## What this task involves
Would you repeat every line of the data exactly?

········

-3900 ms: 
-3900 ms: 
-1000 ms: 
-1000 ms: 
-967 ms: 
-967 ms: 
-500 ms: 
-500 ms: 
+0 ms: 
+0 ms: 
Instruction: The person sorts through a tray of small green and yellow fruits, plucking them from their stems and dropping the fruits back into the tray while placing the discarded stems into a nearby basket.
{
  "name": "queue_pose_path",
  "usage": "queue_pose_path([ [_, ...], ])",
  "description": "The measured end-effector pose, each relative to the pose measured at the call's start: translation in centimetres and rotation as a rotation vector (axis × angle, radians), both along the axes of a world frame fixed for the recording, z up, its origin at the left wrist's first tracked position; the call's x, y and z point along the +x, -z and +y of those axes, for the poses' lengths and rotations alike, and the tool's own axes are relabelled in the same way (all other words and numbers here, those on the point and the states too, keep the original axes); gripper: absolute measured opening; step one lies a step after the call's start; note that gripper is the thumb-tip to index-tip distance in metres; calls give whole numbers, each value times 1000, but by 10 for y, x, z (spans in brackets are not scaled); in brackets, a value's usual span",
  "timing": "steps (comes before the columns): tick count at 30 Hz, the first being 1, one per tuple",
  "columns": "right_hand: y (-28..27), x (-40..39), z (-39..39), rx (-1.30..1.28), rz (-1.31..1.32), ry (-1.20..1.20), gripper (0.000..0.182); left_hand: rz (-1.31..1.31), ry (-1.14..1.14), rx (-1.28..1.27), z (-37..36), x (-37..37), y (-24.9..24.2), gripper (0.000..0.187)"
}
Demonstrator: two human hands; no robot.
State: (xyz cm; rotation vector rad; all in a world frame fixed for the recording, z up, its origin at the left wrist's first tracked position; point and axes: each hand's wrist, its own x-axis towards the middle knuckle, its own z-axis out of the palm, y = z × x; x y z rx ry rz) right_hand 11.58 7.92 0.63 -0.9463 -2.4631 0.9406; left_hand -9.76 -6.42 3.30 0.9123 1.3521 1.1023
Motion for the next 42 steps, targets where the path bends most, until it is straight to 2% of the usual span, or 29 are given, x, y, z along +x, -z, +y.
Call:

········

## Written reply
-3900 ms: 
-3900 ms: 
-1000 ms: 
-1000 ms: 
-967 ms: 
-967 ms: 
-500 ms: 
-500 ms: 
+0 ms: 
+0 ms: 
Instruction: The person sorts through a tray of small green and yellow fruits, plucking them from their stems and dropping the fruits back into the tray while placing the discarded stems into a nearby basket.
{
  "name": "queue_pose_path",
  "usage": "queue_pose_path([ [_, ...], ])",
  "description": "The measured end-effector pose, each relative to the pose measured at the call's start: translation in centimetres and rotation as a rotation vector (axis × angle, radians), both along the axes of a world frame fixed for the recording, z up, its origin at the left wrist's first tracked position; the call's x, y and z point along the +x, -z and +y of those axes, for the poses' lengths and rotations alike, and the tool's own axes are relabelled in the same way (all other words and numbers here, those on the point and the states too, keep the original axes); gripper: absolute measured opening; step one lies a step after the call's start; note that gripper is the thumb-tip to index-tip distance in metres; calls give whole numbers, each value times 1000, but by 10 for y, x, z (spans in brackets are not scaled); in brackets, a value's usual span",
  "timing": "steps (comes before the columns): tick count at 30 Hz, the first being 1, one per tuple",
  "columns": "right_hand: y (-28..27), x (-40..39), z (-39..39), rx (-1.30..1.28), rz (-1.31..1.32), ry (-1.20..1.20), gripper (0.000..0.182); left_hand: rz (-1.31..1.31), ry (-1.14..1.14), rx (-1.28..1.27), z (-37..36), x (-37..37), y (-24.9..24.2), gripper (0.000..0.187)"
}
Demonstrator: two human hands; no robot.
State: (xyz cm; rotation vector rad; all in a world frame fixed for the recording, z up, its origin at the left wrist's first tracked position; point and axes: each hand's wrist, its own x-axis towards the middle knuckle, its own z-axis out of the palm, y = z × x; x y z rx ry rz) right_hand 11.58 7.92 0.63 -0.9463 -2.4631 0.9406; left_hand -9.76 -6.42 3.30 0.9123 1.3521 1.1023
Motion for the next 42 steps, targets where the path bends most, until it is straight to 2% of the usual span, or 29 are given, x, y, z along +x, -z, +y.
Call:

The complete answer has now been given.